### Recorded information
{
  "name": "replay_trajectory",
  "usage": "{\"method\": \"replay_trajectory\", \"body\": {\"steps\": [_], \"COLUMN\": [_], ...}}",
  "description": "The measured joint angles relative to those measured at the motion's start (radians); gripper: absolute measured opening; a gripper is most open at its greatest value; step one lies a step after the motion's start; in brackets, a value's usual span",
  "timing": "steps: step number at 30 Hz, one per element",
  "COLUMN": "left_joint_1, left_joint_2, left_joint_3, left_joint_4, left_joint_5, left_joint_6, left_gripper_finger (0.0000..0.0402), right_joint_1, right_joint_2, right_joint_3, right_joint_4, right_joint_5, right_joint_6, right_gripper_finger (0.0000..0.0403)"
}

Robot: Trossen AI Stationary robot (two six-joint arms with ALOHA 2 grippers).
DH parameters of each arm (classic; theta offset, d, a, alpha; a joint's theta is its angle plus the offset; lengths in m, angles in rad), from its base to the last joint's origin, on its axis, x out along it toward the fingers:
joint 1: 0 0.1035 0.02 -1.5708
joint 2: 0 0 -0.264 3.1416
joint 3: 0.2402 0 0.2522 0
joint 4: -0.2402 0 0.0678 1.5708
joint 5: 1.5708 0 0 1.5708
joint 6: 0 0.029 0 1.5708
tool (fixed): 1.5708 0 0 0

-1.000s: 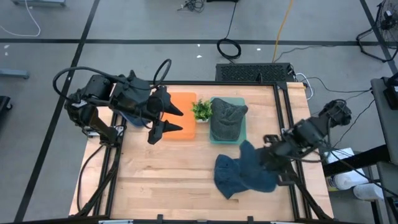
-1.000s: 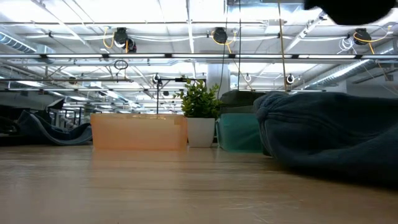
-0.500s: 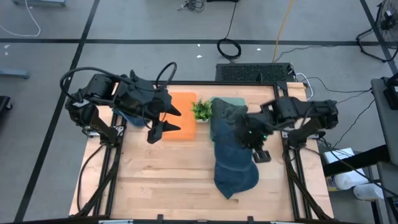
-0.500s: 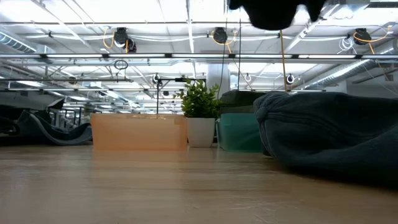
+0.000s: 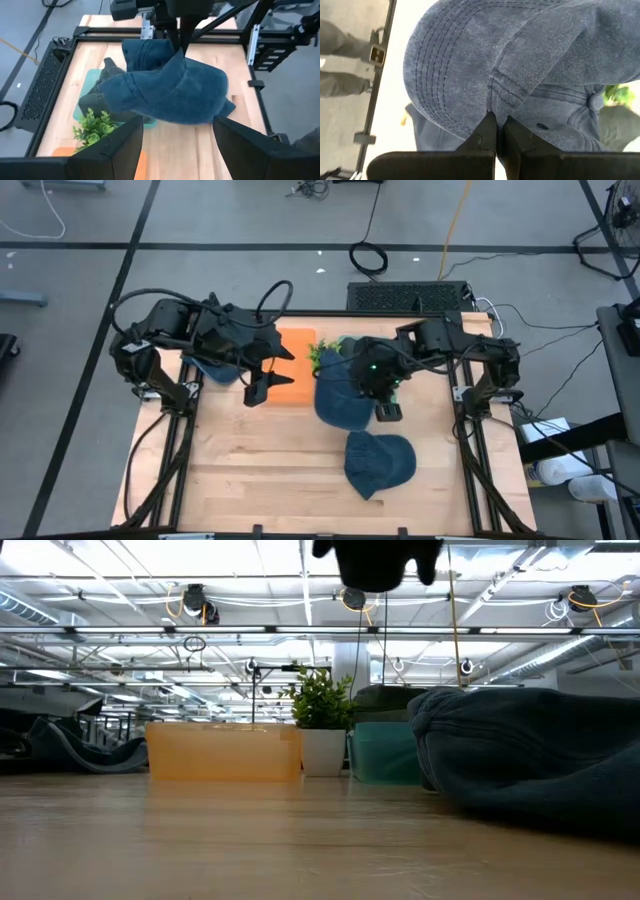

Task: Pick & Place hat
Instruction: Put the bottom right blue cap into the orange bin

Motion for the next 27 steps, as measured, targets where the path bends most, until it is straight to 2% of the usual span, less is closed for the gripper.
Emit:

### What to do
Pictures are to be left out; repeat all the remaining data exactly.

### Output of the task
{
  "name": "replay_trajectory",
  "usage": "{\"method\": \"replay_trajectory\", \"body\": {\"steps\": [_], \"COLUMN\": [_], ...}}",
  "description": "The measured joint angles relative to those measured at the motion's start (radians); gripper: absolute measured opening; a gripper is most open at its greatest value; step one lies a step after the motion's start; in brackets, a value's usual span",
  "timing": "steps: step number at 30 Hz, one per element",
  "COLUMN": "left_joint_1, left_joint_2, left_joint_3, left_joint_4, left_joint_5, left_joint_6, left_gripper_finger (0.0000..0.0402), right_joint_1, right_joint_2, right_joint_3, right_joint_4, right_joint_5, right_joint_6, right_gripper_finger (0.0000..0.0403)"
}

Robot: Trossen AI Stationary robot (two six-joint arms with ALOHA 2 grippers).
DH parameters of each arm (classic; theta offset, d, a, alpha; a joint's theta is its angle plus the offset; lengths in m, angles in rad), from its base to the last joint's origin, on its axis, x out along it toward the fingers:
joint 1: 0 0.1035 0.02 -1.5708
joint 2: 0 0 -0.264 3.1416
joint 3: 0.2402 0 0.2522 0
joint 4: -0.2402 0 0.0678 1.5708
joint 5: 1.5708 0 0 1.5708
joint 6: 0 0.029 0 1.5708
tool (fixed): 1.5708 0 0 0

-1.000s: 
-1.000s: 
-0.500s: 
-0.500s: 
+0.000s: 

Task: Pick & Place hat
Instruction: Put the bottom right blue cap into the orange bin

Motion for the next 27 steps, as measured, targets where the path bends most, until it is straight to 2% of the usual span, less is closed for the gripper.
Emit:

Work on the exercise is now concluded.